Question

A solution is prepared by mixing 8.5 g of ch2cl2 and 11.95 g of chcl3 . If vapour pressure of ch2cl2 and chcl3 at 298 k are 415 and 200 mm hg respectively, the mole fraction of chcl3 in vapour form is : (molar mass of cl = 35.5 g mol1)

Answer 1

the mole fraction of CHCl3 in vapour form is 

0.162

Answer 2

Answer: Thus the mole fraction of $CHCl_3$ is 0.32.

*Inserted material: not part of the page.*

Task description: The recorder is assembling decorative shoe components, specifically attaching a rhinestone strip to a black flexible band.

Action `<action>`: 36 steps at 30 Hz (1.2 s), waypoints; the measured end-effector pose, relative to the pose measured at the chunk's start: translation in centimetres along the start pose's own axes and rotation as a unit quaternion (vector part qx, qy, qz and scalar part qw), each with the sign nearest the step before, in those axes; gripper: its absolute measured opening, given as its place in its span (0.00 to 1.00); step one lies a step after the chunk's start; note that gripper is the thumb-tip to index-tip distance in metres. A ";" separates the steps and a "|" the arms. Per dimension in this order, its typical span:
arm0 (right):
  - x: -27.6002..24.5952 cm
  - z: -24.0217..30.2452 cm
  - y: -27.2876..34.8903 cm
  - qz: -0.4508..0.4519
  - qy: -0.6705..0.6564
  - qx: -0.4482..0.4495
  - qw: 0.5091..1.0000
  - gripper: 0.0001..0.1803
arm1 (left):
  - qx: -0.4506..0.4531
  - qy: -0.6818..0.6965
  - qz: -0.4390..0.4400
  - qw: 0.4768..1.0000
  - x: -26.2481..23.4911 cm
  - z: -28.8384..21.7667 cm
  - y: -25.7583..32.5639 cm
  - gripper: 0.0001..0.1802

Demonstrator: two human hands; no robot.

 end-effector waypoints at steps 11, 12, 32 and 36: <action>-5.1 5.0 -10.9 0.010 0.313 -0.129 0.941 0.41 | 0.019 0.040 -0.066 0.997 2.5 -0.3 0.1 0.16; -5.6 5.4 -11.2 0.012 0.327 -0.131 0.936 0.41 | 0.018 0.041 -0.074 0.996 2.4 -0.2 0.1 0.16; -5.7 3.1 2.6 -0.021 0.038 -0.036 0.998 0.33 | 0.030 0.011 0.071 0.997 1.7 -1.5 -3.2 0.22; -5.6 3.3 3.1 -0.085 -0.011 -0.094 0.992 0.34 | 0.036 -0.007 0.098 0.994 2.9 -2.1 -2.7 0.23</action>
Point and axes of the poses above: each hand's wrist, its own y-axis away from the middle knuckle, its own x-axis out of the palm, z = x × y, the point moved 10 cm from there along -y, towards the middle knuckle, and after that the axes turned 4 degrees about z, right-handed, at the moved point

Explanation: According to Raoult's law, the vapor pressure of a component at a given temperature is equal to the mole fraction of that component multiplied by the vapor pressure of that component in the pure state.

$p_1=x_1p_1^0$ and $p_2=x_2P_2^0$

where, x = mole fraction

$p^0$ = pressure in the pure state

Now we have to calculate the moles of $CH_2Cl_2$ and $CHCl_3$

$\text{Moles of }CH_2Cl_2=\frac{\text{Mass of }CH_2Cl_2}{\text{Molar mass of }CH_2Cl_2}=\frac{8.5g}{85g/mole}=0.1moles$

$\text{Moles of }CHCl_3=\frac{\text{Mass of }CHCl_3}{\text{Molar mass of }CHCl_3}=\frac{11.95g}{119.4g/mole}=0.1moles$

Now wee have to calculate the mole fraction

$x_{CH_2Cl_2}=\frac{n_{CH_2Cl_2}}{n_{CH_2Cl_2}+n_{CHCl_3}}$

$x_{CH_2Cl_2}=\frac{0.1}{0.1+0.1}=0.5$

$x_{CHCl_3}=\frac{0.1}{0.1+0.1}=0.5$

According to Dalton's law, the total pressure is the sum of individual pressures.

$p_{total}=p_1+p_2$

$p_{total}=x_{CH_2Cl_2}p_{CH_2Cl_2}^0+x_{CHCl_3}p_{CHCl_3}^0$

$p_{CH_2Cl_2}^0=415mmHg$

$p_{CHCl_3}^0=200mmHg$

$p_{total}=0.5\times 415+0.5\times 200=307.5mmHg$

The mole fraction of $CHCl_3$ in vapor phase is given by:

$y_{CHCl_3}=\frac{p_{CHCl_3}}{P_{total}}$

$y_{CHCl_3}=\frac{100}{307.5}=0.32$

Thus the mole fraction of $CHCl_3$ is 0.32.